Chapter 2 – An importance equivalence result – Exercise solutions and Code Boxes

David Warton

2024-07-04

Exercise 2.1 Two-sample t-test for guinea pig experiment

See Code Box 2.1, \(P\)-value is about 0.008. This means that the test statistic is unusually small so there is good evidence of an effect of nicotine. More directly, starting from the stated test statistic of \(-2.67\), the test statistic has a \(t_{n_1+n_2-2}\) distribution under the hypothesis of no effect, so we could calculate the \(P\)-value directly as:

 pt(-2.67,10+10-2)
#> [1] 0.007807045

Code Box 2.1 A two-sample t-test of the data from the guinea pig experiment

 library(ecostats)
 data(guineapig)
 t.test(errors~treatment, data=guineapig, var.equal=TRUE, alternative="less")
#> 
#>  Two Sample t-test
#> 
#> data:  errors by treatment
#> t = -2.671, df = 18, p-value = 0.007791
#> alternative hypothesis: true difference in means between group C and group N is less than 0
#> 95 percent confidence interval:
#>       -Inf -7.331268
#> sample estimates:
#> mean in group C mean in group N 
#>            23.4            44.3

Code Box 2.2: Smoking and pregnancy – checking assumptions

The normal quantile plots of Figure 2.1 were generated using the below code.

qqenvelope(guineapig$errors[guineapig$treatment=="N"])

qqenvelope(guineapig$errors[guineapig$treatment=="C"])

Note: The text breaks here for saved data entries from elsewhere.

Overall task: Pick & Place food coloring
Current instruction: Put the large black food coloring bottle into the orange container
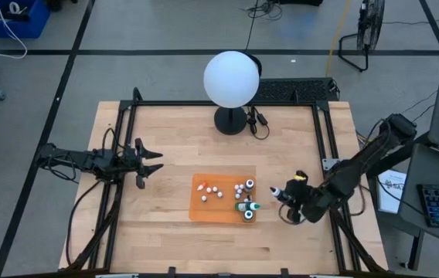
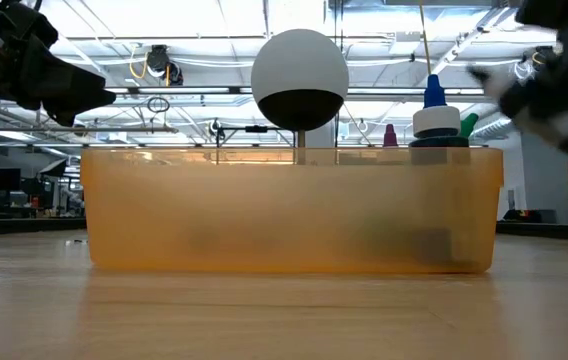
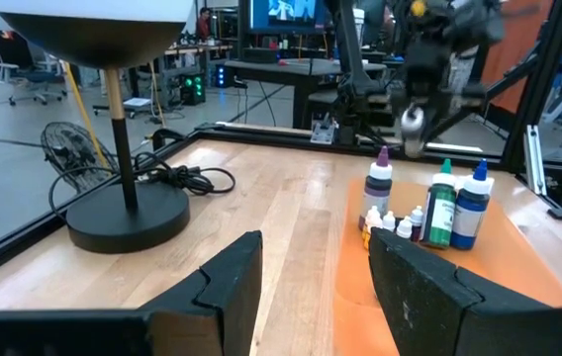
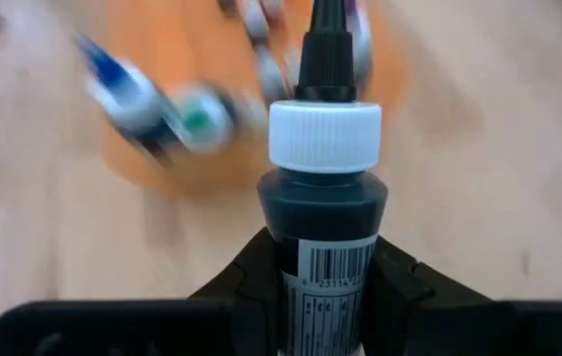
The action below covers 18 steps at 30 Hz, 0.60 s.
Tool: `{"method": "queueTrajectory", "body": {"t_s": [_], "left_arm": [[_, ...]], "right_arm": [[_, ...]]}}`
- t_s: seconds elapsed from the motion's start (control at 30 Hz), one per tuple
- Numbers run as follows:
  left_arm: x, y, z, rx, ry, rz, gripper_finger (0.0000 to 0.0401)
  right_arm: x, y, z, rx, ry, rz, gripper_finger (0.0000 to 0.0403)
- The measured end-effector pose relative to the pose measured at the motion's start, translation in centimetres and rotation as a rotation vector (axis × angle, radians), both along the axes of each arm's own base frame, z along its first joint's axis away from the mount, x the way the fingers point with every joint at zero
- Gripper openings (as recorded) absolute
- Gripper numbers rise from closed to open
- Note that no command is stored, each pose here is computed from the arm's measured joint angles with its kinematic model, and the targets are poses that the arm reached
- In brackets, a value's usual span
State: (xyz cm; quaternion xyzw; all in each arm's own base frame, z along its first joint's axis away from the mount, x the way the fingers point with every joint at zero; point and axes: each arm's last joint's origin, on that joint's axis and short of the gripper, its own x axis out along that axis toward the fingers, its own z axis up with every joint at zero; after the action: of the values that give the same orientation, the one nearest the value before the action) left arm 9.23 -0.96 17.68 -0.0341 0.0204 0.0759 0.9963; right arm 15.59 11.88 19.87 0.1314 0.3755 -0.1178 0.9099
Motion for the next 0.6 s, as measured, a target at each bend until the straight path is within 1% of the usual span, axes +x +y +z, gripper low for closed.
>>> {"method": "queueTrajectory", "body": {"t_s": [0.1,0.17,0.3,0.4,0.47,0.6], "left_arm": [[0.0,0.0,0.0,0.006,0.002,0.002,0.0186],[0.0,0.0,0.0,0.032,0.005,0.014,0.0187],[-0.1,0.3,0.0,0.195,0.037,0.091,0.0186],[-0.1,0.3,0.0,0.262,0.052,0.099,0.0187],[-0.1,0.3,0.0,0.263,0.052,0.098,0.0186],[-0.1,0.3,0.0,0.237,0.046,0.098,0.0186]], "right_arm": [[-0.3,-0.1,1.3,-0.056,-0.094,0.047,0.0077],[-0.3,-0.1,1.9,-0.106,-0.153,0.087,0.0077],[0.2,0.2,3.1,-0.211,-0.246,0.190,0.0077],[0.9,0.3,3.8,-0.271,-0.314,0.250,0.0077],[1.1,0.4,4.2,-0.308,-0.342,0.281,0.0077],[1.2,0.5,4.4,-0.363,-0.354,0.322,0.0077]]}}
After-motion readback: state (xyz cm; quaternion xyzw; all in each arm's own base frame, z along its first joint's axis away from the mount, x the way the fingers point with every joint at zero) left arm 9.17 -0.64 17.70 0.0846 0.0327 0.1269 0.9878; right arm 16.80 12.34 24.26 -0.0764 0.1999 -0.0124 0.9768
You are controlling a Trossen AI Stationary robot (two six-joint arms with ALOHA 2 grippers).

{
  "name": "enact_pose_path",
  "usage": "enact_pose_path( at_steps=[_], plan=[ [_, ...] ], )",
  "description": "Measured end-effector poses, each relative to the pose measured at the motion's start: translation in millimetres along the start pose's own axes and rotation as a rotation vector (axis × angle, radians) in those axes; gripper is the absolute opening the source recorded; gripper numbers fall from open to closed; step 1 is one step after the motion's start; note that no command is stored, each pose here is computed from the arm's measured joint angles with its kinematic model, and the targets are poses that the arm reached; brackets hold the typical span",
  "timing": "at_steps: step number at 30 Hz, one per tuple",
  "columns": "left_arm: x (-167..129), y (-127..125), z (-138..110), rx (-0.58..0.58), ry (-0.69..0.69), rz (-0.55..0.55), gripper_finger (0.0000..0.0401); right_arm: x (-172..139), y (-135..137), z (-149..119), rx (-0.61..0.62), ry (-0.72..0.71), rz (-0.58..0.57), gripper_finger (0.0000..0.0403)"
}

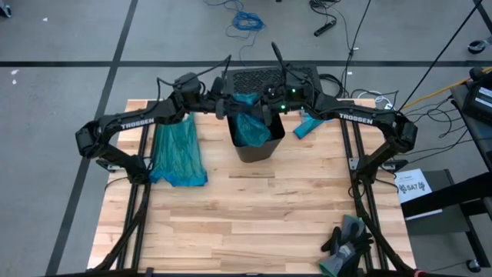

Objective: Place trash/remove bag and relplace
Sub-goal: Remove the blue trash bag from the black trash bin

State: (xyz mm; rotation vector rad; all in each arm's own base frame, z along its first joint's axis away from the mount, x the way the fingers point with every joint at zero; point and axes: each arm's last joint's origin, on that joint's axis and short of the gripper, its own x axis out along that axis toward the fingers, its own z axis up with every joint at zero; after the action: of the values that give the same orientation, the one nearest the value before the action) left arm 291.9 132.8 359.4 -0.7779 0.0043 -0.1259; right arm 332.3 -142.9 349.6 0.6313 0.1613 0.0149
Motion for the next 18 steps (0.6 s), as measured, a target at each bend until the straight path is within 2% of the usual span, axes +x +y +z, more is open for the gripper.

by(guineapig$errors,guineapig$treatment,sd)
#> guineapig$treatment: C
#> [1] 12.30357
#> ------------------------------------------------------------ 
#> guineapig$treatment: N
#> [1] 21.46858

While all the points lie in the simulation envelope, there is a clear curve on both of them suggesting some right skew. Also, the standard deviations are quite different, not quite a factor of two, but getting close. So it might be worth looking at (log-)transformation.

Exercise 2.2: Water quality

The research question is how it [IBI] related to catchment area which is an estimation question, we want to estimate the relationship between IBI and catchment area.

There are two variables:

I would use a scatterplot:

 data(waterQuality)
 plot(quality~logCatchment, data=waterQuality)

And I would fit a linear regression model, as in Code Box 2.3.

Code Box 2.3: Fitting a linear regression to the water quality data

 data(waterQuality)
 fit_qual=lm(quality~logCatchment, data = waterQuality)
 summary(fit_qual)
#> 
#> Call:
#> lm(formula = quality ~ logCatchment, data = waterQuality)
#> 
#> Residuals:
#>    Min     1Q Median     3Q    Max 
#> -7.891 -3.354 -1.406  4.102 11.588 
#> 
#> Coefficients:
#>              Estimate Std. Error t value Pr(>|t|)    
#> (Intercept)    74.266      7.071  10.502 1.38e-08 ***
#> logCatchment  -11.042      1.780  -6.204 1.26e-05 ***
#> ---
#> Signif. codes:  0 '***' 0.001 '**' 0.01 '*' 0.05 '.' 0.1 ' ' 1
#> 
#> Residual standard error: 5.397 on 16 degrees of freedom
#> Multiple R-squared:  0.7064, Adjusted R-squared:  0.688 
#> F-statistic: 38.49 on 1 and 16 DF,  p-value: 1.263e-05

Exercise 2.3: Water quality – interpreting R output

An approximate 95% CI is

 -11.042+c(-2,2)*1.780
#> [1] -14.602  -7.482

or you could use confint:

 confint(fit_qual)
#>                  2.5 %   97.5 %
#> (Intercept)   59.27480 89.25623
#> logCatchment -14.81464 -7.26864

Either way we are 95% confident that as logCatchment changes by 1 (meaning a ten-fold increase in catchment area, since a log10-transformed of catchment area was used), IBI decreases by between about 7 and 15.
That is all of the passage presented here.